Political signs must comply with Temporary Sign Regulations.
NCS Citizen Survey Report
Every two years since 2016, the City of Cedar Rapids asks a sample of residents to participate in The National Citizen Survey™ (The NCS™). The survey is designed to provide information about how the city government is serving residents, to gauge perceptions of the City, and to make comparisons with peer cities. The survey centers on community livability and includes questions about the quality of life in the community, local policies, demographics, rating of local government services and resident use of services. The City plans to conduct ongoing surveys every two years in order to track trends, gauge citizen perceptions, and solicit feedback.
Survey results measure public perceptions and areas of interest for residents.CITIZEN SURVEY
Automated Traffic Enforcement System
Automated traffic enforcement (ATE) is a safety countermeasure that is used to enhance roadway safety. Automated enforcement involves the enforcement of red-light running violations and speed limit violations. The use of ATE in Cedar Rapids has resulted in a decrease in the total number of crashes and crashes with injuries.

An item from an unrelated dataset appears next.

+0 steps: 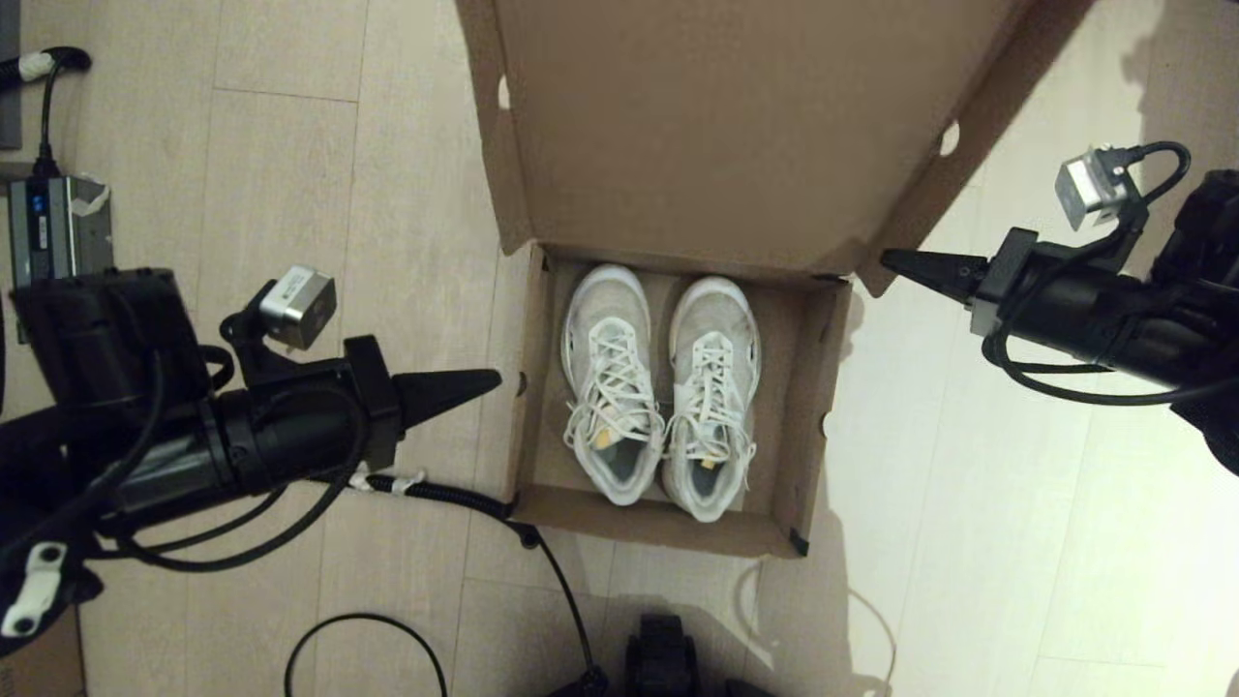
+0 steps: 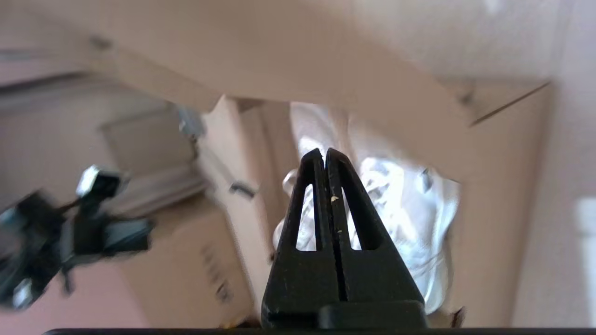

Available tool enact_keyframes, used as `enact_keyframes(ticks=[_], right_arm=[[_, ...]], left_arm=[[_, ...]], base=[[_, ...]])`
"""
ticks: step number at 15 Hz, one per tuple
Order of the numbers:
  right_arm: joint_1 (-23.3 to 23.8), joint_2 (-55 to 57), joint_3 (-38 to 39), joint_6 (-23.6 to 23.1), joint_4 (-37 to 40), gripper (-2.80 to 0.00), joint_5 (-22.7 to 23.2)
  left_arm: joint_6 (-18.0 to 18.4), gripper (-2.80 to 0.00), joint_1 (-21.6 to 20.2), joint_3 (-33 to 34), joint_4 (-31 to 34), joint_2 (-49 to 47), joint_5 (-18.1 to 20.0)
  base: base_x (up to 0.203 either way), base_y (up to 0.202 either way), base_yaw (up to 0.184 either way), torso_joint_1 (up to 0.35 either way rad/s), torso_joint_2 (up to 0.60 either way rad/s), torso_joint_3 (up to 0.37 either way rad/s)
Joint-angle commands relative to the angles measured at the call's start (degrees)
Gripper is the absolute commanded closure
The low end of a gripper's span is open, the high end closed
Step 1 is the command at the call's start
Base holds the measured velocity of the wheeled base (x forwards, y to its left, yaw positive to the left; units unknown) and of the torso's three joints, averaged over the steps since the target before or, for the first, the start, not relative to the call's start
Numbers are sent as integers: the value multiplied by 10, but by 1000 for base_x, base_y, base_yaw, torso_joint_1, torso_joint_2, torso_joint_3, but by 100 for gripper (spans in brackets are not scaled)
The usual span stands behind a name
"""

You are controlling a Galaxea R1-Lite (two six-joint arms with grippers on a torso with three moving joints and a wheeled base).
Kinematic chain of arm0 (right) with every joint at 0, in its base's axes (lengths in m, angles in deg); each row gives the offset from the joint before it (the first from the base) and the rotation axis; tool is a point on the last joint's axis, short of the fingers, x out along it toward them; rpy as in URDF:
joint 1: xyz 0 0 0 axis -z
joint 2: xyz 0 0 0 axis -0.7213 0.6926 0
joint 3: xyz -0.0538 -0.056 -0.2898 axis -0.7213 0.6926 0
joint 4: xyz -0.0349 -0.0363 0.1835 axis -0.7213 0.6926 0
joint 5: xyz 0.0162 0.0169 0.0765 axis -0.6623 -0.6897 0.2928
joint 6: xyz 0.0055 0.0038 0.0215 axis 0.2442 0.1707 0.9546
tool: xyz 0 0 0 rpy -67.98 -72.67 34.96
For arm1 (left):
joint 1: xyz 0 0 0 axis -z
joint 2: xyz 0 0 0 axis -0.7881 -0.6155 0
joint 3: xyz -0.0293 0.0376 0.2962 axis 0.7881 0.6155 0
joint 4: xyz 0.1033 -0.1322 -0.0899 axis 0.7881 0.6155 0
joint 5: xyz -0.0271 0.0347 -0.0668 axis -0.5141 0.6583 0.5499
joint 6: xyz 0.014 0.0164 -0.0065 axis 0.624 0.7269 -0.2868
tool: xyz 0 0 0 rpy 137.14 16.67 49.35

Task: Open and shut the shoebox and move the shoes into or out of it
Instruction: Open the shoe box, then put the shoes out of the shoe box

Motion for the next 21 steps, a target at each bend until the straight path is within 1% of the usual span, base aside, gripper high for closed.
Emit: enact_keyframes(ticks=[1,2,3,4,5,6,7,8,9,10,11,12,15,16,18,20,21], right_arm=[[2,-11,-3,1,-3,0,-15],[5,-23,1,-2,0,0,-31],[10,-35,4,-11,17,0,-58],[10,-41,5,-43,42,0,-92],[7,-41,7,-110,72,0,-151],[-3,-35,11,-184,92,0,-235],[-19,-26,16,-246,101,0,-324],[-44,-18,22,-297,102,0,-416],[-82,-14,26,-327,99,0,-474],[-106,-10,29,-347,97,0,-501],[-111,4,30,-353,96,0,-507],[-111,15,24,-354,94,0,-509],[-111,31,-25,-353,95,0,-509],[-125,32,-33,-354,96,0,-507],[-186,32,-40,-355,103,0,-505],[-245,33,-48,-348,125,0,-497],[-264,33,-50,-326,159,0,-496]], left_arm=[[-1,0,2,-4,-3,5,1],[2,0,3,2,-3,10,1],[10,0,4,11,-3,18,-3],[22,0,4,18,-3,30,-13],[46,0,4,27,-2,39,-33],[74,0,4,34,0,43,-49],[119,0,4,42,0,43,-67],[190,0,4,52,1,40,-92],[271,0,4,59,0,28,-140],[314,0,4,59,-2,3,-191],[338,0,2,51,-11,-24,-224],[348,0,-2,43,-38,-49,-243],[360,0,-10,2,-163,-132,-263],[362,0,-7,-16,-186,-149,-272],[363,0,16,-3,-179,-151,-278],[365,0,30,34,-171,-148,-282],[369,0,32,56,-171,-146,-292]], base=[[0,0,0,0,0,0],[0,0,0,0,0,0],[0,0,0,0,0,0],[0,0,0,0,0,0],[0,0,0,0,0,0],[0,0,0,0,0,0],[0,0,0,0,0,0],[0,0,0,0,0,0],[0,0,0,0,0,0],[0,0,0,0,0,0],[0,0,0,0,0,0],[0,0,0,0,0,0],[0,0,0,0,0,0],[0,0,0,0,0,0],[0,0,0,0,0,0],[0,0,0,0,0,0],[0,0,0,0,0,0]])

Automated Traffic Enforcement
Flood Control System
The Flood Control System is designed to convey the same water volume as the flood of 2008, reducing flood risk through the heart of Cedar Rapids on both the west and east sides of the river. The system will include a combination of floodwalls, levees and gates, and incorporate aesthetic elements that reflect our community’s culture, history, and vision.
FLOOD CONTROL INFO
The iGreenCR Action Plan is the municipal operation’s sustainability commitment to improve environmental, social, and economic health across the organization and lead by example for the community. Following City Council’s Climate Resolution, community planning and engagement have been underway to build a community climate action plan that improves resilience to climate hazards, increases clean energy, and supports residents’ access to basic needs.
PAVING FOR PROGRESS
One percent local option sales tax set aside solely for the maintenance, repair, construction and reconstruction of public streets. Sales tax generated by Cedar Rapids residents as well as visitors who shop/dine in our community. Provides approximately $20 million annually for road repairs. The program went into effect July 1, 2014 and expires on June 30, 2024, unless otherwise renewed.
Achievements to Date (2014 – 2020)
- Approximately $122 million invested into our roads
- More than 60 linear miles of roadway improved
- Over 200 projects completed to date
- 70% of completed projects have been residential
- 30% of completed projects have been arterial
- Address neighborhood streets that rarely rose to the priority list in previous years
- Invest in roads before they reach the end of their service life, when repairs are most costly
- Completely replace some of our most deteriorated streets
- Utilize a data-driven, impartial, and measurable plan
The City developed a 10-year management plan using data collected on every roadway in Cedar Rapids. The data is collected by a vehicle that drives the surface of the roads and collects data on texture, pavement distress, and roughness. Fresh data is collected approximately every two years, and the plan is updated accordingly. In addition to the pavement data, other factors help determine street priorities, including how bad the street is and how expensive it will be to fix. There is a cost benefit of performing work early rather than when the street is worse and repairs are more costly. The City’s strategy has been to do a little of both — completely replace some streets, while doing preventative maintenance on others.
Many projects funded by the sales tax – particularly neighborhood streets– would not have been possible given the past funding available. Residential streets in the past rarely qualified for federal funding, making it next to impossible to move up the priority list when competing with the needs of high volume arterial or collector streets.